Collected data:
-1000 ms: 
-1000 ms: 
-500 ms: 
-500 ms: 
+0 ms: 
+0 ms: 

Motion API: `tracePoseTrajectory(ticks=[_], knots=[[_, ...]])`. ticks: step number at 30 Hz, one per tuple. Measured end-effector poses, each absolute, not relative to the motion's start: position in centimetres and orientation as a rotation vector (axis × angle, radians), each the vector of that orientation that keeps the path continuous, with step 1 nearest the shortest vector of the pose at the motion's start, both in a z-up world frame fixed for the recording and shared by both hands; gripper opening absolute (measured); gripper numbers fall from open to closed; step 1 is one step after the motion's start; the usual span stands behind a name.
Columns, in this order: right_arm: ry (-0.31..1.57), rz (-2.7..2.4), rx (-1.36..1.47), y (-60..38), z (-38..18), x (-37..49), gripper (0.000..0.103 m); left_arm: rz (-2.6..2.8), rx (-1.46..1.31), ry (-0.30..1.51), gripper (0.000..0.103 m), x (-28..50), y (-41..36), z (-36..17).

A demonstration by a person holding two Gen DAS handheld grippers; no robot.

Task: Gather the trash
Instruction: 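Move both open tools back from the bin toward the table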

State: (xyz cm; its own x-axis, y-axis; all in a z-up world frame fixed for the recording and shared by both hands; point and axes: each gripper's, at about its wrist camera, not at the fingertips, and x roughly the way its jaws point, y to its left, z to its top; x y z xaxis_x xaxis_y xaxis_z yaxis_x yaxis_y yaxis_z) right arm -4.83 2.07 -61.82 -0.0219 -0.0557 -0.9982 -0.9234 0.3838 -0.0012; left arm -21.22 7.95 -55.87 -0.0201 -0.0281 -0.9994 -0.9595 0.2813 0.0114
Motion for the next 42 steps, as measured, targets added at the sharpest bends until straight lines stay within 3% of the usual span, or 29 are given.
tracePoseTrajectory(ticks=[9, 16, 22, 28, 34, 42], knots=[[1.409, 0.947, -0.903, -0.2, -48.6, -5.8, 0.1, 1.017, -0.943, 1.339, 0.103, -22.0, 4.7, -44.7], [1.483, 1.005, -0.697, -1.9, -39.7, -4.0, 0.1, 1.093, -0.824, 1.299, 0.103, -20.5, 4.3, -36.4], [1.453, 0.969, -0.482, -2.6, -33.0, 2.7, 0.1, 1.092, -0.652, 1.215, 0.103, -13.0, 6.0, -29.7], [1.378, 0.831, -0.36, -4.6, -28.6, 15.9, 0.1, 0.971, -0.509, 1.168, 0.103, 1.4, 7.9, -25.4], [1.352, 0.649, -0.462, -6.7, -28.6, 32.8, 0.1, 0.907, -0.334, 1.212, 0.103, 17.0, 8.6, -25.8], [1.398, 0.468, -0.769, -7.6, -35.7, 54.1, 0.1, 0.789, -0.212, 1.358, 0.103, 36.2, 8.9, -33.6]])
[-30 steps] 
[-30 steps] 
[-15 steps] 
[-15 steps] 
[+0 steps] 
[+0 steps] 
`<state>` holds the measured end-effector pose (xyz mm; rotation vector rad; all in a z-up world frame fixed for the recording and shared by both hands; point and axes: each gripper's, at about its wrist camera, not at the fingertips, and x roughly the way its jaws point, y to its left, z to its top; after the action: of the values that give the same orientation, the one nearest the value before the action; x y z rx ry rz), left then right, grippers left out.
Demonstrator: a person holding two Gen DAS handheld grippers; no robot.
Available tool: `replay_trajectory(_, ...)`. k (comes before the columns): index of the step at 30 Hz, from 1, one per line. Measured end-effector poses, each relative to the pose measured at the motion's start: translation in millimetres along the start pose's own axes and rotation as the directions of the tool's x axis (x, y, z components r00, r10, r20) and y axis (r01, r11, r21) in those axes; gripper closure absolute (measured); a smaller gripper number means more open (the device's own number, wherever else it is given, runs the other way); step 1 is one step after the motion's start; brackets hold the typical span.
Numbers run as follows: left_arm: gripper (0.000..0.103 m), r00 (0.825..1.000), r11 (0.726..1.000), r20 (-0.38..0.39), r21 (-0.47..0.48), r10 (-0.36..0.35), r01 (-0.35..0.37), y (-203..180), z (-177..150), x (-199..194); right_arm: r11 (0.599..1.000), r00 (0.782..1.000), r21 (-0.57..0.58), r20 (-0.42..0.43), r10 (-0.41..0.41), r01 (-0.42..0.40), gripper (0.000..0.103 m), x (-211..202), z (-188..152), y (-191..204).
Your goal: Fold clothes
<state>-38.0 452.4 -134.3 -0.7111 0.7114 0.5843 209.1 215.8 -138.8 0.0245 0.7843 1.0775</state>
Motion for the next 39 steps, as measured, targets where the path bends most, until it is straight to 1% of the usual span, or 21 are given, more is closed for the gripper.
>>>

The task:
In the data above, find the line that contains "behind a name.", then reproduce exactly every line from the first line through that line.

Output:
-1000 ms: 
-1000 ms: 
-500 ms: 
-500 ms: 
+0 ms: 
+0 ms: 

Motion API: `tracePoseTrajectory(ticks=[_], knots=[[_, ...]])`. ticks: step number at 30 Hz, one per tuple. Measured end-effector poses, each absolute, not relative to the motion's start: position in centimetres and orientation as a rotation vector (axis × angle, radians), each the vector of that orientation that keeps the path continuous, with step 1 nearest the shortest vector of the pose at the motion's start, both in a z-up world frame fixed for the recording and shared by both hands; gripper opening absolute (measured); gripper numbers fall from open to closed; step 1 is one step after the motion's start; the usual span stands behind a name.

The response is now complete.